Task requirements ▸ The lines below starting at the line containing "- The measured" and ending at the line containing "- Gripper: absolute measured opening" are to be repeated exactly, with both ends kept and nothing else added.

- Opening Delimiter -

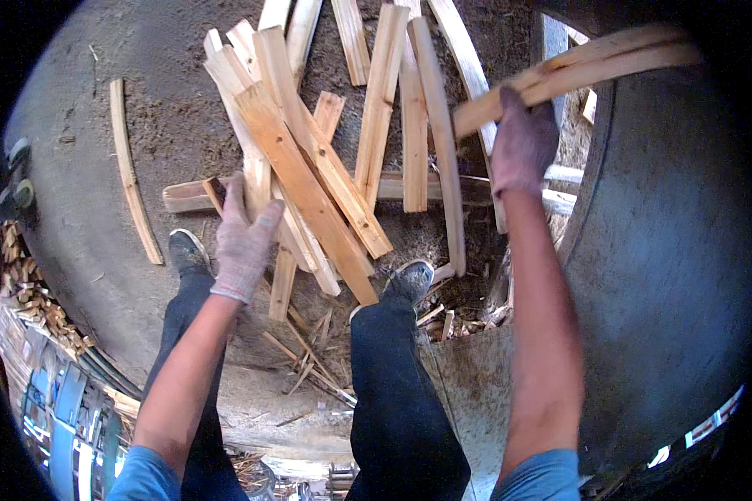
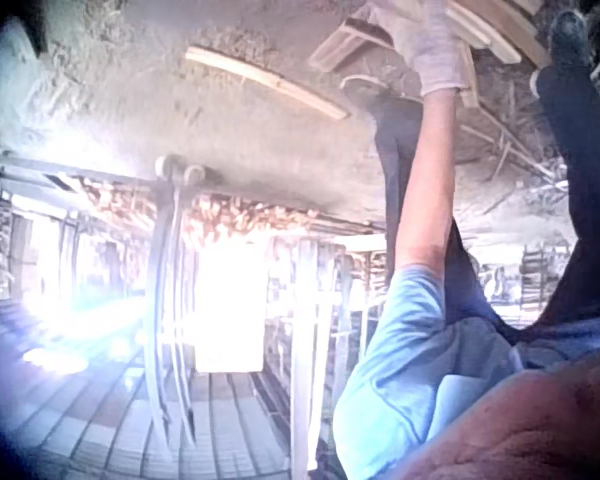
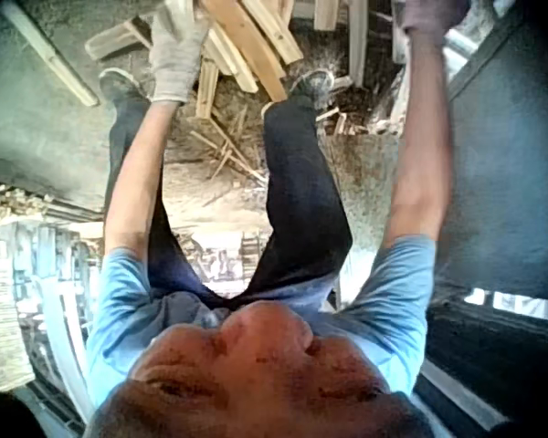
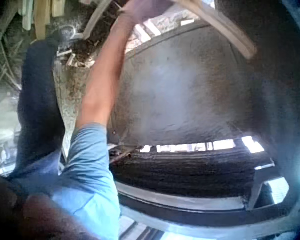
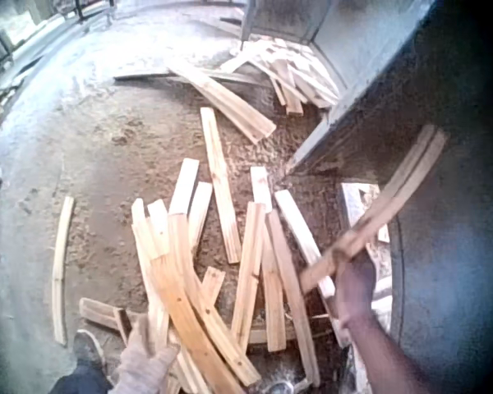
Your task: The person gathers scattered wood scraps and planks from the floor of a lumber yard using a long stick and by hand. They then carry the collected wood to a conveyor belt and place it onto the moving belt for transport.
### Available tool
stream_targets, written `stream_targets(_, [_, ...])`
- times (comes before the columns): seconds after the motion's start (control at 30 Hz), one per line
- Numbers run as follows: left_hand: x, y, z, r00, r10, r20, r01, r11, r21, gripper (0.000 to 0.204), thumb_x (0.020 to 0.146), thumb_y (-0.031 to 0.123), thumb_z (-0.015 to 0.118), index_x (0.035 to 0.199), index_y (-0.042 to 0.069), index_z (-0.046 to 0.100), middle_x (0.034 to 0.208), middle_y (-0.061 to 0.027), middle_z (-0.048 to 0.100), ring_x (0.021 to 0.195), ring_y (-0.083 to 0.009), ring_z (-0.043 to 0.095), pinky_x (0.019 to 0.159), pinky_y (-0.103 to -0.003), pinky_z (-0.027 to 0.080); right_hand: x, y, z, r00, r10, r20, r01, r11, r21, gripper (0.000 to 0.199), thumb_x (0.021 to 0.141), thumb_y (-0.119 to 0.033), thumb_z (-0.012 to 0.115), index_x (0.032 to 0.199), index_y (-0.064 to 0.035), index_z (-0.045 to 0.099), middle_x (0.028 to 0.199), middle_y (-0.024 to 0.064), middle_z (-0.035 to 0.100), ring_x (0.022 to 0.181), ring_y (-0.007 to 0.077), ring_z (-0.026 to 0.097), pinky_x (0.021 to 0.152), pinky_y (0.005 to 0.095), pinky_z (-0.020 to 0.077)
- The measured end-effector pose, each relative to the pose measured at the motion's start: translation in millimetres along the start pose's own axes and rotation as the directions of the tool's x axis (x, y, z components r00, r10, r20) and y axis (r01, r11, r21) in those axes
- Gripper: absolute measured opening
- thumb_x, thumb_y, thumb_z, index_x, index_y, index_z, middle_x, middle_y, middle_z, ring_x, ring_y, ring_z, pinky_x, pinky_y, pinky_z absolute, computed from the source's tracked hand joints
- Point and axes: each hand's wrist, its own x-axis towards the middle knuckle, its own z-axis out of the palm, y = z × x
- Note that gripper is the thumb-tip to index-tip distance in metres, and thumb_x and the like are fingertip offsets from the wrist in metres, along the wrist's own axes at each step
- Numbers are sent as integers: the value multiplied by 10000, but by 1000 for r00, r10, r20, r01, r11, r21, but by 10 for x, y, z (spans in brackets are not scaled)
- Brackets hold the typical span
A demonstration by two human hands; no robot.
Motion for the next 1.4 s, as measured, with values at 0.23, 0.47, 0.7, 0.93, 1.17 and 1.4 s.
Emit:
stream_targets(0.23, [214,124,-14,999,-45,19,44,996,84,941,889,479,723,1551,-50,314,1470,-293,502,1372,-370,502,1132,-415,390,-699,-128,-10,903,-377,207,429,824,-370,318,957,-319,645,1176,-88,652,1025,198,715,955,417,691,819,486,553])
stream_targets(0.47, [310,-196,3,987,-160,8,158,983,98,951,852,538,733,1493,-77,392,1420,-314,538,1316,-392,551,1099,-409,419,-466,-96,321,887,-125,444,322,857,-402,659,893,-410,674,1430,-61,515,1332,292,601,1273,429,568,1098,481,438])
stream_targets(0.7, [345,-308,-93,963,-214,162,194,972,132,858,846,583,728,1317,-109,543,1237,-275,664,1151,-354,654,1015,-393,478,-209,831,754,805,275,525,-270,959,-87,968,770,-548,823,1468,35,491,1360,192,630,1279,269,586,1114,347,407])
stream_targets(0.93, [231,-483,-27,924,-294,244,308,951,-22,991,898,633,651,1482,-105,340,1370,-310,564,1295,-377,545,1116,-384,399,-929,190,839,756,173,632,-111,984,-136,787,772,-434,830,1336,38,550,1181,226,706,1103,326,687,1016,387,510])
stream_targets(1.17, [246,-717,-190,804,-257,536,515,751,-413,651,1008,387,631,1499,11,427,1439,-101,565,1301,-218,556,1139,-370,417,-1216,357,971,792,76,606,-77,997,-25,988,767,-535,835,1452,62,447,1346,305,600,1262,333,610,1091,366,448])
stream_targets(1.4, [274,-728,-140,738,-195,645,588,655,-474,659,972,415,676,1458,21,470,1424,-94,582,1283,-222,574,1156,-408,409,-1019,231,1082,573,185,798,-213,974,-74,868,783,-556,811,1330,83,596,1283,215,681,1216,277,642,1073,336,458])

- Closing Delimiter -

Response area ▸
- The measured end-effector pose, each relative to the pose measured at the motion's start: translation in millimetres along the start pose's own axes and rotation as the directions of the tool's x axis (x, y, z components r00, r10, r20) and y axis (r01, r11, r21) in those axes
- Gripper: absolute measured opening

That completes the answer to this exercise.